Não podemos mais falar em supersafra
"Não podemos mais falar em supersafra." É dessa forma que o presidente do Sindicato Rural Patronal de Londrina, Narciso Pissinati, aborda a reportagem da FOLHA. Segundo ele, esse "oba oba" ficou para trás e a situação é bem complicada nos municípios da região Norte. "Passei pela região do Vale Tibagi e Paranapanema e vi muita soja verde que está amarelando. A lavoura estava um espetáculo e bem nesse momento de formação do grão sofre com esse calor", relata.
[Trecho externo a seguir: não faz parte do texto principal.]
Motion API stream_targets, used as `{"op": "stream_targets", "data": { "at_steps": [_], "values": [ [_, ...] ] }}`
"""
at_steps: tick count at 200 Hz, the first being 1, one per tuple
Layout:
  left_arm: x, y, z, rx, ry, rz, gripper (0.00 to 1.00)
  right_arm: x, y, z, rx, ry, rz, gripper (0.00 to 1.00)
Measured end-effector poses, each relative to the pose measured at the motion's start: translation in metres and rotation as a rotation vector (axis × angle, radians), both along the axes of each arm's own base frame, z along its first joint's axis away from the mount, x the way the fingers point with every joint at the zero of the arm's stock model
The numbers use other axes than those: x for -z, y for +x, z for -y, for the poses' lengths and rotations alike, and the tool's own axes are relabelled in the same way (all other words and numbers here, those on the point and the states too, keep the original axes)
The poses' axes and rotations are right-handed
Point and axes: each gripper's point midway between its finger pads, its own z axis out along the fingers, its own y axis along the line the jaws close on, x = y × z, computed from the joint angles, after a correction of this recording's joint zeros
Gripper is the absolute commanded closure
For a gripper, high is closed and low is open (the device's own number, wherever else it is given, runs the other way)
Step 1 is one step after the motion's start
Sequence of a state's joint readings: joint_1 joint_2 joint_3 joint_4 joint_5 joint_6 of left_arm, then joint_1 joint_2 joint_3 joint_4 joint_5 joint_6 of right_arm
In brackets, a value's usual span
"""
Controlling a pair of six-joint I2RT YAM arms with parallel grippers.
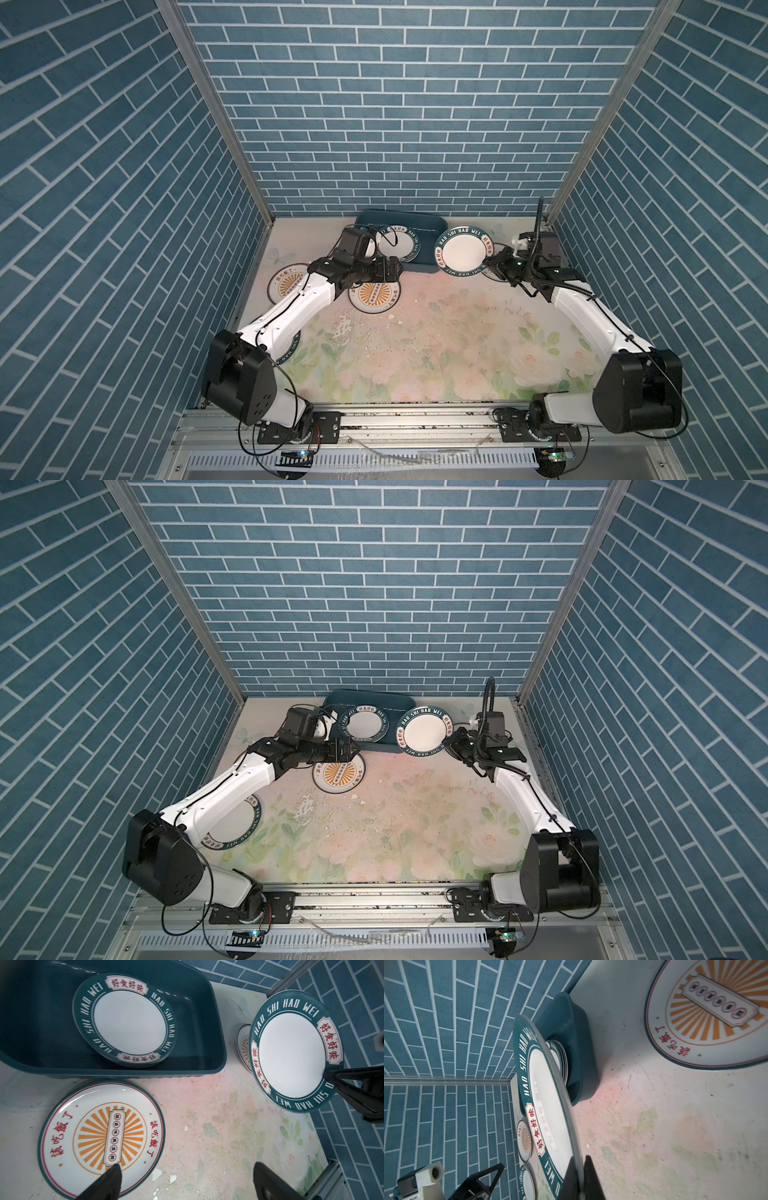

Segundo Pissinati, na região são 450 sojicultores associados e uma estimativa anterior de produção de 3 milhões de toneladas. "Nas cidades que possui terra mista arenosa, como Primeiro de Maio, Jataizinho, Sertanópolis e Bela Vista do Paraíso, as perdas são enormes. Na minha propriedade mesmo, calculo 50%. Em Centenário do Sul tem um produtor que pode não colher nada. As plantas estão tão pequenas, que a colheitadeira não consegue fazer o serviço."
Em relação ao seguro rural, Pissinati salienta que poucos fazem o seguro de renda, além disso, os produtores têm mais tradição em investir em seguro no milho safrinha e trigo, devido aos problemas com geada. "Poucos fazem o seguro porque a soja sempre foi vista como uma lavoura de pouco risco. Dessa vez não foi bem assim. Apenas quem plantou as variedades precoces, que não chega a 10% em nossa região, acabou tendo resultados melhores." (V.L.)